En réalité, la norme exige pour les enfants, l'acquisition au préalable des actes de naissances dans le processus de leur socialisation. Mais, le cas des enfants réfugiés centrafricains est particulier. Bien que beaucoup d 'enfants au Cameroun et en Afrique soient sans actes de naissances. On peut donc comprendre dans un contexte comme celui des enfants réfugiés que l'enregistrement des naissances soit une problématique de second plan pour l'Etat du Cameroun et le UNHCR. En effet, les évaluations rapides faites sur le terrain par le Gouvernement et les partenaires ont montré des besoins urgents en termes de santé (vaccinations, appui psychosocial); de la nutrition; de la sécurité alimentaire; de l'eau, de l'hygiène et l'assainissement mais davantage de l'éducation car, 95% des enfants réfugiés n'ont pas été à l'école.

Cette phase s'étant presqu'achevée, on décida alors de faciliter l'accès des actes de naissances aux enfants réfugiés en ciblant les écoles qui les accueillent le plus.

Ainsi, dans le rapport d'activité mis en notre disposition par des connaissances sur le terrain des opérations, il en ressort les localités et les écoles suivantes :

54

- Localité de Mora : E.P. Amtchali, Sultanat 1 et 2, Mora massif A et B, Groupe 2A et 2B,

Massaré total, Bourdala, Biwana A et B ;

- Localité de Mémé : E.P. Mémé 1A, 1B, 2A et 2B, Manawatchi A et B, Dargala. - Localité de Kourgui : E.P. de Kourgui 1A, 1B, 2A, 2B

- Localité d'Igawa : E.P. Igawa.

Au total, 23 écoles ont effectivement accueilli les élèves bénéficiaires du projet.

Ce procédé a l'avantage d'être plus efficace et efficient car, comme nous l'explique un enquêté, « beaucoup de parents trouvent d'abord inutiles toutes les actions qui visent aux procédures administratives. N'ayant pas cette culture, c'est un réel perd temps pour eux à consacrer du temps pour l'établissement des actes de naissances de leurs enfants. Ils sont plutôt motivés à amener avec eux leurs enfants dans les savanes pour nourrir leur bétail. C'est pour cette raison que nous avons jugée mieux de traiter directement avec les enfants dans les écoles. Déjà que beaucoup de parents ne sont pas localement stables. Ce sont des nomades ».

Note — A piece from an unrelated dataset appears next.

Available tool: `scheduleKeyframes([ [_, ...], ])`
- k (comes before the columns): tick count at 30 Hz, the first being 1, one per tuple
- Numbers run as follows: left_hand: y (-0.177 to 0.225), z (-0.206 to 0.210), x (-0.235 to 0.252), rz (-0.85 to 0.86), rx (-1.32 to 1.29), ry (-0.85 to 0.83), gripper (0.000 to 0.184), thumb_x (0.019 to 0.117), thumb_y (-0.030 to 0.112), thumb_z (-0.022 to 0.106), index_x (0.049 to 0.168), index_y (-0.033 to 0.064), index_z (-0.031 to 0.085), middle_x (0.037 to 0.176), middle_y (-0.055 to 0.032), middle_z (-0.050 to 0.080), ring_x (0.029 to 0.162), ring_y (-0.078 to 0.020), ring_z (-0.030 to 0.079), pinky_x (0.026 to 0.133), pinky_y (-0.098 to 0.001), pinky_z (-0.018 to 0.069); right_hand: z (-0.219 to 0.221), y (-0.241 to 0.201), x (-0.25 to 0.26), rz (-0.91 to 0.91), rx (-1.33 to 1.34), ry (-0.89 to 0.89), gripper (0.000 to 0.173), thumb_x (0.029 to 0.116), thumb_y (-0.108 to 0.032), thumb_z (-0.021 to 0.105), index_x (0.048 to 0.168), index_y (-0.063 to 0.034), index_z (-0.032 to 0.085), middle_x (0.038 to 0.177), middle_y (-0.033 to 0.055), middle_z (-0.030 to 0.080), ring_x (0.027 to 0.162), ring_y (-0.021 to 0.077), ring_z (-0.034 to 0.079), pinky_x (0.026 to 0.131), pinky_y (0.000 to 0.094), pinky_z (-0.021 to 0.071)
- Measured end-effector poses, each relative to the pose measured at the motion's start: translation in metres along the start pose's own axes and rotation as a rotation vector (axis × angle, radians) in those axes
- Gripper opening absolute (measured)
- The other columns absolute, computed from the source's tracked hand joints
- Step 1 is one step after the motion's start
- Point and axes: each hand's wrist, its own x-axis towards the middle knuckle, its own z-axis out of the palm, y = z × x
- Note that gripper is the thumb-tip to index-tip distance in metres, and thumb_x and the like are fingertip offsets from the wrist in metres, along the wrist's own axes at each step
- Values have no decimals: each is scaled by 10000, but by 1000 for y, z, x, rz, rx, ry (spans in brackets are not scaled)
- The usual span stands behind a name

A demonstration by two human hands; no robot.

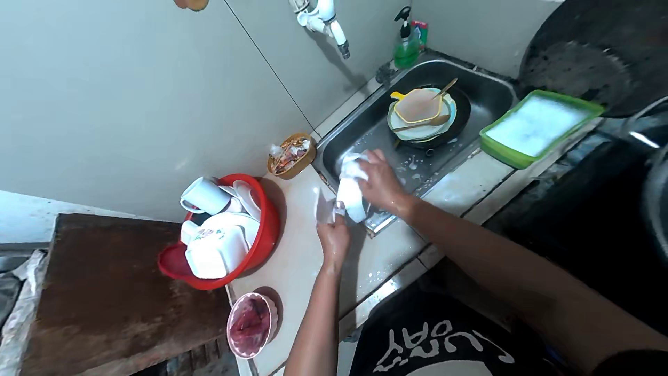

c. Appuis techniques et logistiques en faveur de l'Etat dans le cadre de l'enregistrement des naissances des enfants réfugiés

Dans le but de réaliser une délivrance des documents d'identités mais également des actes d'états civils qui constituent un besoin fondamental pour les populations réfugiés Centrafricaines au Cameroun, y compris l'enregistrement biométrique systématique de tous les réfugiés, le UNHCR s'est vite rendu compte qu'il était impensable de faire face à cela individuellement. D'autant plus que les chiffres sans cesse croissants des réfugiés Centrafricains en terre Camerounaise en générale, et spécifiquement dans la ville de Mandjou ont contraint lesdites populations à trouver des logements hors des sites prévus par le UNHCR. Or, il est très important pour le UNHCR et même l'Etat du Cameroun d'avoir en possession une maitrise fiable des données et informations nécessaires pour adapter de façon efficace et efficiente, les stratégies d'établissements des actes de naissances aux enfants réfugiés. C'est dans ce cadre que le HCR a pensé qu'il était important dans le cadre du processus d'élaboration des actes de naissances aux enfants réfugiés Centrafricains, que les pouvoirs publics Camerounais, notamment les agents détachés sur le terrain des opérations puissent avoir des séminaires de renforcement des capacités. Cette démarche s'est accrue par la fourniture de matériels afin qu'ils puissent gérer eux-mêmes, à terme, la base de données des réfugiés.

55

On dénombre alors, selon les informations en notre possession, « une acquisition, remplissage et certification de 2000 attestations de non existence de souche d'acte de naissance ; une acquisition, remplissage et certification de 2000 certificats médicaux d'âge apparent et une acquisition et remplissage de 2000 jugements supplétifs ». Ces stratégies et outils mis en place ont précédés à proprement parlé l'établissement des actes de naissances. Mais rappelons-le, l'établissement d'actes de naissance n'efface en rien la pertinence et la nécessité au préalable de la mise en exergue de qui a été fait plus haut car, comme l'explique Madame la Coordonnatrice, « il était important pour nous d'agir sur terrain conformément aux urgences visibles et réelles. N'allez pas parler d'actes de naissances à une famille qui a faim ou qui voit ses enfants surplace sans aller à l'école. Il faut adapter l'apport humanitaire aux besoins conformes sur le terrain ». Point de vue que Barbara Grainger soutenait déjà en faisant suite de son analyse de fond sur la vétusté de la convention de Genève, publiée par ailleurs dans un dossier en 1985 par les Nations-Unies60, où, elle suggère clairement une révision de celle-ci afin qu'elle puisse s'arrimer aux défis actuels.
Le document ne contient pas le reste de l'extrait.